Task objective
Below are the entries to work from; restate word for word the portion that opens with the line containing "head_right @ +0" and closes with the line containing "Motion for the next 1", keeping both.

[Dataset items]
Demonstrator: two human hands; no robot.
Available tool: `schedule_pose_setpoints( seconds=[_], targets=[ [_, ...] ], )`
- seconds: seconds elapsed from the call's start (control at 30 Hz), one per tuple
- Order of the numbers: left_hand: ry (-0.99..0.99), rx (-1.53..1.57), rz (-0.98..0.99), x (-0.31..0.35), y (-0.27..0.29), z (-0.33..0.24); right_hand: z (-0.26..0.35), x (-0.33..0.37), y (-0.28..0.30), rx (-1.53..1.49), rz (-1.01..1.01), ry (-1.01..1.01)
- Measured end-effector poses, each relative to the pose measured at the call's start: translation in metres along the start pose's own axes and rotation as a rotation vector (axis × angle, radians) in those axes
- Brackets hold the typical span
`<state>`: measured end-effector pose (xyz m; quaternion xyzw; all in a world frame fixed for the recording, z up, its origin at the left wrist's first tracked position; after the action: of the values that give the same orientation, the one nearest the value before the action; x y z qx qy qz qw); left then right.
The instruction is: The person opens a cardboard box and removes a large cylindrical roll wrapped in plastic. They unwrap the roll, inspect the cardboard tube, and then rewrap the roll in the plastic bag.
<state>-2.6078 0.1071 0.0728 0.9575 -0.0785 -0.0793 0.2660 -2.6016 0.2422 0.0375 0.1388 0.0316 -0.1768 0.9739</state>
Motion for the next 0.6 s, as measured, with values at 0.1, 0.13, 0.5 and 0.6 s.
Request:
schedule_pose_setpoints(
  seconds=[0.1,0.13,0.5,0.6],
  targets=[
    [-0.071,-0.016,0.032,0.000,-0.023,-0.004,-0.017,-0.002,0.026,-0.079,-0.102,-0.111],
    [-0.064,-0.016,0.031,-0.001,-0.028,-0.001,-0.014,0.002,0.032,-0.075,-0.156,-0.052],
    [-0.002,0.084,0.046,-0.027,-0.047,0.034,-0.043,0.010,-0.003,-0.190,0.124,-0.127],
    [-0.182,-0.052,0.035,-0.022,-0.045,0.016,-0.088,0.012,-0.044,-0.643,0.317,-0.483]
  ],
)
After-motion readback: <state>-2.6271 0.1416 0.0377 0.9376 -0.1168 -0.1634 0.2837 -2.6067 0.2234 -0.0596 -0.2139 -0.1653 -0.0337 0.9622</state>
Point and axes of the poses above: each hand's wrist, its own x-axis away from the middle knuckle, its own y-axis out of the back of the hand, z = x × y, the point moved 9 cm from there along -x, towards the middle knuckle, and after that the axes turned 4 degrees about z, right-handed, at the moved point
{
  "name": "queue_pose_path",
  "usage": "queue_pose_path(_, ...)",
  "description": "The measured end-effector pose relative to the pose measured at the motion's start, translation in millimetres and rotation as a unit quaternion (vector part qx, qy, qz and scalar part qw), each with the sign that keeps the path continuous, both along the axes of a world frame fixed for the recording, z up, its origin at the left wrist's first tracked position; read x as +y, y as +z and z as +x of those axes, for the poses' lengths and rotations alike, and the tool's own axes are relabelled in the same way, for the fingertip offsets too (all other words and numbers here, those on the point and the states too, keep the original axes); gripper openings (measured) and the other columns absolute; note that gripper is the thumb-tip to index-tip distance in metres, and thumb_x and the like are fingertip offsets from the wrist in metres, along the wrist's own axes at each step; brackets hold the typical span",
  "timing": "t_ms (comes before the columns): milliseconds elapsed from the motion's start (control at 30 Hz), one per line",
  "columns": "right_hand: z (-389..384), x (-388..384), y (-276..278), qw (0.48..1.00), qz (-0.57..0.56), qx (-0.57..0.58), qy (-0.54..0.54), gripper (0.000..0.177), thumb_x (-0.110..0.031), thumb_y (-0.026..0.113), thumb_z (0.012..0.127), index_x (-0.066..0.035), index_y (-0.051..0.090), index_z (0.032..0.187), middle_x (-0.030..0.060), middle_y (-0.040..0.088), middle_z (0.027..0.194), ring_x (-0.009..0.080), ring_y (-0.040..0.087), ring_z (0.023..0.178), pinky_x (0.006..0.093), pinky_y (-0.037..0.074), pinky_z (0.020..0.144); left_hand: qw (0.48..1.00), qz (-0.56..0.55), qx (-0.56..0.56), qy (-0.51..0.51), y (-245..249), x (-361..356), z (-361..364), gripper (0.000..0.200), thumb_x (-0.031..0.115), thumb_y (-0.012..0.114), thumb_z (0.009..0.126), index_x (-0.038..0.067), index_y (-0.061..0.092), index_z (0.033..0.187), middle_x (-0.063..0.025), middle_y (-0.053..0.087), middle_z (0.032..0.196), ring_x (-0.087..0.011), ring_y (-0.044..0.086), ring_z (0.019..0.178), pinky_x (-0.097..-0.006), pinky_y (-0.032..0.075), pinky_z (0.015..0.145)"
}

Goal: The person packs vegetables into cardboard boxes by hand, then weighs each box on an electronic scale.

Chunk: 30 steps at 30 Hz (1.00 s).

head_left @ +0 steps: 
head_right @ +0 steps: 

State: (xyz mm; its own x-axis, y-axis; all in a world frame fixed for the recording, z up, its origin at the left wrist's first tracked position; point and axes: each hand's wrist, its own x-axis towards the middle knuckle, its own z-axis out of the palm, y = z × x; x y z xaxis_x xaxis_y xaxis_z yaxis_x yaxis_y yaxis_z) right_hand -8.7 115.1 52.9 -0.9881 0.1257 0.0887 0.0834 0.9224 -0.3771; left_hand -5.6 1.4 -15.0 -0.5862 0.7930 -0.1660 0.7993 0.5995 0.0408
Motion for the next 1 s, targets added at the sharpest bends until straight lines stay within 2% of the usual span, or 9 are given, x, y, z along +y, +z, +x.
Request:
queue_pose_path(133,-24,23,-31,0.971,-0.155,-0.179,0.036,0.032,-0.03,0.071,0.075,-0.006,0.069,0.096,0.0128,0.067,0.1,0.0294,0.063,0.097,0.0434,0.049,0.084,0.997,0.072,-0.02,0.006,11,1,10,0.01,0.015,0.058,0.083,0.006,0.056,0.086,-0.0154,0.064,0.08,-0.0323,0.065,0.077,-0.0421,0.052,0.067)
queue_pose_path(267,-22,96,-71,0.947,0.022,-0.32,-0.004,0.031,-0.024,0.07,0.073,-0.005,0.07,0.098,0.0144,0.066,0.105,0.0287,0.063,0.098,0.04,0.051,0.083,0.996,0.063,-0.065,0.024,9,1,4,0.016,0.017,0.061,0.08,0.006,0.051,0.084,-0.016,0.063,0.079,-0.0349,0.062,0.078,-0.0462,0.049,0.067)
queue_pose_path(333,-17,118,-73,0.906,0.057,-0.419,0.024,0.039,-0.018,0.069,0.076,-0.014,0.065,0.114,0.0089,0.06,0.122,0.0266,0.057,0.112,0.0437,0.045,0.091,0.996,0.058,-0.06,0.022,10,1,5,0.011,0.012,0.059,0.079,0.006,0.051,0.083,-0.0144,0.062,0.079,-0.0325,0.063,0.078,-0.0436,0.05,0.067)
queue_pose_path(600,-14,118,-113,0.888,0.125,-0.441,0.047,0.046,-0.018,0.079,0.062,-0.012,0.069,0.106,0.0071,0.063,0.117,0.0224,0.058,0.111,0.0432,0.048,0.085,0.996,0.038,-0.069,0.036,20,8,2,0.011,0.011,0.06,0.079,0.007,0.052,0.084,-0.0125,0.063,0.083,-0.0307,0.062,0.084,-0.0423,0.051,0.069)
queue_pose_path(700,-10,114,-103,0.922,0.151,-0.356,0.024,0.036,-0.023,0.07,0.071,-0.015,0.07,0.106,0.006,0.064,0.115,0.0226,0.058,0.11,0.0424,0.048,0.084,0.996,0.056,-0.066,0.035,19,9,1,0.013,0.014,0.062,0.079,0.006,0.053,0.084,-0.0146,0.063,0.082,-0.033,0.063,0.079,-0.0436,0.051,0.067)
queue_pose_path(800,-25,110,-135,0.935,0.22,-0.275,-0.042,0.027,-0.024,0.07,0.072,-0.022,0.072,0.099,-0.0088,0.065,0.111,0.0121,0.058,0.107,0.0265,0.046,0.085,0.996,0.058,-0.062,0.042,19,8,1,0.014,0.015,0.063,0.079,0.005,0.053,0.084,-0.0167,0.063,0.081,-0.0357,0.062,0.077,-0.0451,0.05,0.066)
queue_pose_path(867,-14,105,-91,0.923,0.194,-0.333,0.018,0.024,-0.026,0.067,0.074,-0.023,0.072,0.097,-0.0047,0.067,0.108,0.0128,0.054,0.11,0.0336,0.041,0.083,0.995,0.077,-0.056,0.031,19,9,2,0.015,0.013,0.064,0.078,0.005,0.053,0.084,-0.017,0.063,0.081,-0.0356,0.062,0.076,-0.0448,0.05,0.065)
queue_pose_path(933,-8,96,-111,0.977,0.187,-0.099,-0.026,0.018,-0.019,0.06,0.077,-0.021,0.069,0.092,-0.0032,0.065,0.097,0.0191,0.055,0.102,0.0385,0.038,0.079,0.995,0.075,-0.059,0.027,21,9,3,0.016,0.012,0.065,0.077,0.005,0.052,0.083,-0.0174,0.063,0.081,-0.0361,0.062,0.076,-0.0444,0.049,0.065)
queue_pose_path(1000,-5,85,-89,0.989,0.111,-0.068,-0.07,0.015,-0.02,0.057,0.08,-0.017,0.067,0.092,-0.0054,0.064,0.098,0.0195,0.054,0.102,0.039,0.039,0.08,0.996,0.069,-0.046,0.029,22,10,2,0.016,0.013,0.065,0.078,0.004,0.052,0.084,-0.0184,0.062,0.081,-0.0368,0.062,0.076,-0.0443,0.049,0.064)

Solution to the problem
head_right @ +0 steps: 

State: (xyz mm; its own x-axis, y-axis; all in a world frame fixed for the recording, z up, its origin at the left wrist's first tracked position; point and axes: each hand's wrist, its own x-axis towards the middle knuckle, its own z-axis out of the palm, y = z × x; x y z xaxis_x xaxis_y xaxis_z yaxis_x yaxis_y yaxis_z) right_hand -8.7 115.1 52.9 -0.9881 0.1257 0.0887 0.0834 0.9224 -0.3771; left_hand -5.6 1.4 -15.0 -0.5862 0.7930 -0.1660 0.7993 0.5995 0.0408
Motion for the next 1 s, targets added at the sharpest bends until straight lines stay within 2% of the usual span, or 9 are given, x, y, z along +y, +z, +x.

Nothing else is required to complete the exercise.